SOURCE MATERIAL:
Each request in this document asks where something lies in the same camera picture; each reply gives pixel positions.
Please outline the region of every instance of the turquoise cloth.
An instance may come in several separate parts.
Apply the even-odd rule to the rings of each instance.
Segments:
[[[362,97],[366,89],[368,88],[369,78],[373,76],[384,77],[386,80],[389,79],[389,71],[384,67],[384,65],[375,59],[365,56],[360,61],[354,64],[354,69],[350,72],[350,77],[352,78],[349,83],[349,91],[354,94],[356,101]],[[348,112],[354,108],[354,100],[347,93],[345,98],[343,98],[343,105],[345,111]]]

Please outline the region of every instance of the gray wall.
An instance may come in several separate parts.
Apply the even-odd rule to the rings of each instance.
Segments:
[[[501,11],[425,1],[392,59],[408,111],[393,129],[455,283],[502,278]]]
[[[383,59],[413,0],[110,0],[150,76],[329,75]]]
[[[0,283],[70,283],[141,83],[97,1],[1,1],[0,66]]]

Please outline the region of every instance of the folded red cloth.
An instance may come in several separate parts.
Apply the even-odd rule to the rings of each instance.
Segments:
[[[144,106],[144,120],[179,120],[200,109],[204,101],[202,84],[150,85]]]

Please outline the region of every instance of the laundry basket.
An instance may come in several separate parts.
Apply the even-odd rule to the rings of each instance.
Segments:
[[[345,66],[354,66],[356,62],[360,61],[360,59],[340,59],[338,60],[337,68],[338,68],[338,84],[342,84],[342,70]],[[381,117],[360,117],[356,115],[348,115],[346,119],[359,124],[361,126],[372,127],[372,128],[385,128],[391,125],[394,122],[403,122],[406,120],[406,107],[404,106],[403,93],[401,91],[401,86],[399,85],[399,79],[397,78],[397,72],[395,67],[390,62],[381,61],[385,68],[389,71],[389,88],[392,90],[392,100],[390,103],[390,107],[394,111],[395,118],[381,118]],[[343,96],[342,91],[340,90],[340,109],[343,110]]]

WHAT YOU WILL DO: Reproduce the preceding records exactly and completely.

COMPLETED TASK:
Each request in this document asks where something lies in the same camera picture; each reply gives pixel positions.
Please outline the region of every instance of the turquoise cloth.
An instance may come in several separate parts.
Apply the even-odd rule to the rings of each instance.
Segments:
[[[362,97],[366,89],[368,88],[369,78],[373,76],[384,77],[386,80],[389,79],[389,71],[384,67],[384,65],[375,59],[365,56],[360,61],[354,64],[354,69],[350,72],[350,77],[352,78],[349,83],[349,91],[354,94],[356,101]],[[348,112],[354,108],[354,100],[347,93],[345,98],[343,98],[343,105],[345,111]]]

Please outline the region of every instance of the gray wall.
An instance may come in several separate parts.
Apply the even-odd rule to the rings of each instance.
Segments:
[[[501,11],[425,1],[392,59],[408,111],[393,129],[455,283],[502,278]]]
[[[383,59],[413,0],[110,0],[150,76],[329,75]]]
[[[0,283],[70,283],[141,83],[97,1],[1,1],[0,66]]]

Please outline the region of every instance of the folded red cloth.
An instance may come in several separate parts.
Apply the even-odd rule to the rings of each instance.
Segments:
[[[144,106],[144,120],[179,120],[200,109],[204,101],[202,84],[150,85]]]

Please outline the region of every instance of the laundry basket.
An instance may come in several separate parts.
Apply the even-odd rule to the rings of each instance.
Segments:
[[[345,66],[354,66],[356,62],[360,61],[360,59],[340,59],[338,60],[337,68],[338,68],[338,84],[342,84],[342,70]],[[381,117],[360,117],[356,115],[348,115],[346,119],[359,124],[361,126],[372,127],[372,128],[385,128],[391,125],[394,122],[403,122],[406,120],[406,107],[404,106],[403,93],[401,91],[401,86],[399,85],[399,79],[397,78],[397,72],[395,67],[390,62],[381,61],[385,68],[389,71],[389,88],[392,90],[392,100],[390,103],[390,107],[394,111],[395,118],[381,118]],[[343,96],[342,91],[340,90],[340,109],[343,110]]]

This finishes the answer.